### Problem
Give the lines below again exactly, starting with the line that holds "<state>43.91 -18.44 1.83" and going on through the line that holds "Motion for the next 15".

[Source data]
---*---

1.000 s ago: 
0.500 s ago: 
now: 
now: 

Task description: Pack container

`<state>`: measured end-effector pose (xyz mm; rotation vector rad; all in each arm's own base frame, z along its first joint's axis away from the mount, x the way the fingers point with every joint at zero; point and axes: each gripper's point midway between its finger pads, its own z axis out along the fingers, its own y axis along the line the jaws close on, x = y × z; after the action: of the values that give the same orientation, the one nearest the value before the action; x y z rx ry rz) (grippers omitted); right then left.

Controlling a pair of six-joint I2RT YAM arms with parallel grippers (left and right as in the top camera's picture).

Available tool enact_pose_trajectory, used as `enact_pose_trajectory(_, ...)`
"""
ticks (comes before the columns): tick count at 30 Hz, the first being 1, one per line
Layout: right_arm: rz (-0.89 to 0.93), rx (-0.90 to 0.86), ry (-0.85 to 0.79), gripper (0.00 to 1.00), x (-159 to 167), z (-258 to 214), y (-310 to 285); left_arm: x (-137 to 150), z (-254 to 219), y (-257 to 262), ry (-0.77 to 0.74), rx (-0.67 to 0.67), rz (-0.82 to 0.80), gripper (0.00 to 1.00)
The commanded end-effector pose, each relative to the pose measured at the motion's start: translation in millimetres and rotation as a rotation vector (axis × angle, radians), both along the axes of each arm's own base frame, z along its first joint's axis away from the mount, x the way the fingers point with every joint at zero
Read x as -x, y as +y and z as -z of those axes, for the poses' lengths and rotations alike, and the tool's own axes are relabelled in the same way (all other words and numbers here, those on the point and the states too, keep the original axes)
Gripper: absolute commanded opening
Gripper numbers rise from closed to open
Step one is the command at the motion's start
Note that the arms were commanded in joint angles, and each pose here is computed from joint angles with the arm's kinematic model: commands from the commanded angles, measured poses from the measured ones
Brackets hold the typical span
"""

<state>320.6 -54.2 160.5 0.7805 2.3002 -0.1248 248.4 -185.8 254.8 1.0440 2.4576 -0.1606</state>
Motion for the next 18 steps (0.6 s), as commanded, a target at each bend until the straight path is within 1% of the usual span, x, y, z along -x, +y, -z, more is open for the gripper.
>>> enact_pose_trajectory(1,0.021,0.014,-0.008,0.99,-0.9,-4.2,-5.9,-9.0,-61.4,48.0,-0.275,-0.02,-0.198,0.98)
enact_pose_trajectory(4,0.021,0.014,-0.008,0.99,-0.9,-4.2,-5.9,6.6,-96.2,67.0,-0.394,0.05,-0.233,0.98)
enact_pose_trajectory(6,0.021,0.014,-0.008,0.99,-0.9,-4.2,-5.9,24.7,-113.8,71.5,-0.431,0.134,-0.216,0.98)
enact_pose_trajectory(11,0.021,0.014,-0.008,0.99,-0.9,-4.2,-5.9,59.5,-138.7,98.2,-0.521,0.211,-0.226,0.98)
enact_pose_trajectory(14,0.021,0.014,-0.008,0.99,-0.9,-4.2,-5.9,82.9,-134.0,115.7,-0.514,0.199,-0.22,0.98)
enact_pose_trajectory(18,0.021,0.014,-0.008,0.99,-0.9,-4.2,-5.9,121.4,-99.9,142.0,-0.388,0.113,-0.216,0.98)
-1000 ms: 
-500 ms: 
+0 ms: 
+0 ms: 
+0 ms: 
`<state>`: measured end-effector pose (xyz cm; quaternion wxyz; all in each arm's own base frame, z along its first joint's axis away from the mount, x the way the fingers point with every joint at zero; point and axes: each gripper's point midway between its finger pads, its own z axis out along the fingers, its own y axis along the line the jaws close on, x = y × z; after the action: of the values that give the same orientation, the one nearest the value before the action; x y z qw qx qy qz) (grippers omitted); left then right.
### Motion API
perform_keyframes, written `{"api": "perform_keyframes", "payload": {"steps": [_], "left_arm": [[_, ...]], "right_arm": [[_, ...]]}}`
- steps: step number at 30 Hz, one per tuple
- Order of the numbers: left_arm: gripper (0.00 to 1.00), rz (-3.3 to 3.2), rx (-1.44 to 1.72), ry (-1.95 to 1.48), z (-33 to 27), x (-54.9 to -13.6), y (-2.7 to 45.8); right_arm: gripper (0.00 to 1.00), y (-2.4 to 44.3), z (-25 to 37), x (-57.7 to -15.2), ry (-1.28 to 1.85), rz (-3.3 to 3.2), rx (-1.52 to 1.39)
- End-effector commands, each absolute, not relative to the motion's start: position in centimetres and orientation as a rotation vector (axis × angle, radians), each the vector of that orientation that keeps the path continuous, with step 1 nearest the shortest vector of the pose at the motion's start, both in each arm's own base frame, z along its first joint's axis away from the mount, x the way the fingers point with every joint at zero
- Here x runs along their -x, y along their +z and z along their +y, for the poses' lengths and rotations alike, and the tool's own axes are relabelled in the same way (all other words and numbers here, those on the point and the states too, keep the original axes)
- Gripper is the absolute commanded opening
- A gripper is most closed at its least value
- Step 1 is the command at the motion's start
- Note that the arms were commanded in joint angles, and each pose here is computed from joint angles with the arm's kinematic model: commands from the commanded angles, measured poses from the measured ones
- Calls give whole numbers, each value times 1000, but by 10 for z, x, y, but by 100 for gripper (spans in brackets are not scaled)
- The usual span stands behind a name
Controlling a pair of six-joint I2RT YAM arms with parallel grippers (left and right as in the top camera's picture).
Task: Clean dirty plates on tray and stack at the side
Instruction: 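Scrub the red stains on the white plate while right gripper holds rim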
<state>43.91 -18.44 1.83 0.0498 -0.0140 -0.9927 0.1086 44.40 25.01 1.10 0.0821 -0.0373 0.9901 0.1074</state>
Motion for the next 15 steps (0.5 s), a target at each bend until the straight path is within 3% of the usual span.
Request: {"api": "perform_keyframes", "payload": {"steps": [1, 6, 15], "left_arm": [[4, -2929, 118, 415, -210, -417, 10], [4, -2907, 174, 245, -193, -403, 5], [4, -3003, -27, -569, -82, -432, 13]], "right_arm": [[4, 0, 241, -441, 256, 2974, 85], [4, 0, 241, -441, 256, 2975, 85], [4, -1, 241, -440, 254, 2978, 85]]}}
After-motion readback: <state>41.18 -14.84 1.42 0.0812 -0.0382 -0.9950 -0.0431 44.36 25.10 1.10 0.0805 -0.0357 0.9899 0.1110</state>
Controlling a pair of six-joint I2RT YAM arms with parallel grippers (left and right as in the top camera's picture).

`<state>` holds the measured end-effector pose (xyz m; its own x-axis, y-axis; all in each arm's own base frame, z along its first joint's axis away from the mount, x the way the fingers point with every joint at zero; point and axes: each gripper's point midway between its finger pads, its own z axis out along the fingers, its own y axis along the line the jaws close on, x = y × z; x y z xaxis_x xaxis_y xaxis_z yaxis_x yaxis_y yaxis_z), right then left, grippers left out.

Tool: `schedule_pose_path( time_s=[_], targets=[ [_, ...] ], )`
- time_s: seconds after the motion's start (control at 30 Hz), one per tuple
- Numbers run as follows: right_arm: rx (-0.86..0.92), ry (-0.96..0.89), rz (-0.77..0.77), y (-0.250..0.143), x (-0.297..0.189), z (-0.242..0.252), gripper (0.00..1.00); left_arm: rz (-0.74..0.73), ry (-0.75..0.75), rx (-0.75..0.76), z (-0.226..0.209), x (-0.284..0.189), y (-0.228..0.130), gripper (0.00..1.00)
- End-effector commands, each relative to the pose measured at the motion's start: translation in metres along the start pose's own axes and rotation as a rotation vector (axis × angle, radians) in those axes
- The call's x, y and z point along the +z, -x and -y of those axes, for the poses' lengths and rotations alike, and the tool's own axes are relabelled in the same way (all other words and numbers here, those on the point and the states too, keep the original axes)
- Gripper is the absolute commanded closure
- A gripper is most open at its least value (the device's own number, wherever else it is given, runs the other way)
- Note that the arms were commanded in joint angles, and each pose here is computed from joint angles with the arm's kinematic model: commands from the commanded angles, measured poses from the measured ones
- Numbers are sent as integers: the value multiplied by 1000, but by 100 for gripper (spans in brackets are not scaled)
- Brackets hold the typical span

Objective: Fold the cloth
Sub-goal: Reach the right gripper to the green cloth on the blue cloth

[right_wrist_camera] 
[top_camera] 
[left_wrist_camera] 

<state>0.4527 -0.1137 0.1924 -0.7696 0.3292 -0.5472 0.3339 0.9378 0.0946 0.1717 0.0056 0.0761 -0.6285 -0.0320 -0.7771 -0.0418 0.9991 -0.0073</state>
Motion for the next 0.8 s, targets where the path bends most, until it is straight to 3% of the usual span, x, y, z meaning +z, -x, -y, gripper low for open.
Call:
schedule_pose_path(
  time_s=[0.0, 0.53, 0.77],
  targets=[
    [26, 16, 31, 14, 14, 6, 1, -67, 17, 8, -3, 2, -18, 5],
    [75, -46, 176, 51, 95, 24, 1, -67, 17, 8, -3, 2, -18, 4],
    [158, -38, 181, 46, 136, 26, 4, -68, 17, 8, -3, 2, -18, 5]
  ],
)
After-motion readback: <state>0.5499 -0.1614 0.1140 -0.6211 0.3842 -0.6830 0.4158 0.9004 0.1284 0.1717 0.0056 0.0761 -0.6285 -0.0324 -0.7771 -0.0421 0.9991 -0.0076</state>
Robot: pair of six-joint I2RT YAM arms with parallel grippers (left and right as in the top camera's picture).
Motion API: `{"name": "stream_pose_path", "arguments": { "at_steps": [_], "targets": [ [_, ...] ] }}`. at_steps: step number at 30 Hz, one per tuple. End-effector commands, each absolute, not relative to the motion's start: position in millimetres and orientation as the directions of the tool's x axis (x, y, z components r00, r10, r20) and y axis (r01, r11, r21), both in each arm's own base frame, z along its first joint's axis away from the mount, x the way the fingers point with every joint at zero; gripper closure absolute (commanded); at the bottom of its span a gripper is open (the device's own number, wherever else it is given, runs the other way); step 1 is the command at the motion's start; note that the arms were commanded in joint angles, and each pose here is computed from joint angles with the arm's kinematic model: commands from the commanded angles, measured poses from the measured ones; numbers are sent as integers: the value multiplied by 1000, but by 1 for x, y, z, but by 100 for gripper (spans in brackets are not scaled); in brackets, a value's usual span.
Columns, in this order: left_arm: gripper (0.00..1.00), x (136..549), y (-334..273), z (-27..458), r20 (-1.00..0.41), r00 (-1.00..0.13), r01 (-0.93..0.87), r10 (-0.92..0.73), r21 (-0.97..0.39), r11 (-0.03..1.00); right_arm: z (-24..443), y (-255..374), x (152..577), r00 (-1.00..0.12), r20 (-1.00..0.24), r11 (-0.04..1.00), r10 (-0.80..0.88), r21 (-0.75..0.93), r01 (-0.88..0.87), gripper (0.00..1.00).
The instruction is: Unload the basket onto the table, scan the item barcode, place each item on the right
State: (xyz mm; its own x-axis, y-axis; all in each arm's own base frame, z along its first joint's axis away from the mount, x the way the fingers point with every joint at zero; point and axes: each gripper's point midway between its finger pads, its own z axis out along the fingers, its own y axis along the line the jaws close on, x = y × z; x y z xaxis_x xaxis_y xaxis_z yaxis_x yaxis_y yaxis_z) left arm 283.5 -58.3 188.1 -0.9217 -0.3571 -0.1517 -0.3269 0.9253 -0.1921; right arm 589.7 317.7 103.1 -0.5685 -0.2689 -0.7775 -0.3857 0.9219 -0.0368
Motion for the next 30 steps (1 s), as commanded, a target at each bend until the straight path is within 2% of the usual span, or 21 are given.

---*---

### Result below
<state>43.91 -18.44 1.83 0.0498 -0.0140 -0.9927 0.1086 44.40 25.01 1.10 0.0821 -0.0373 0.9901 0.1074</state>
Motion for the next 15 steps (0.5 s), a target at each bend until the straight path is within 3% of the usual span.

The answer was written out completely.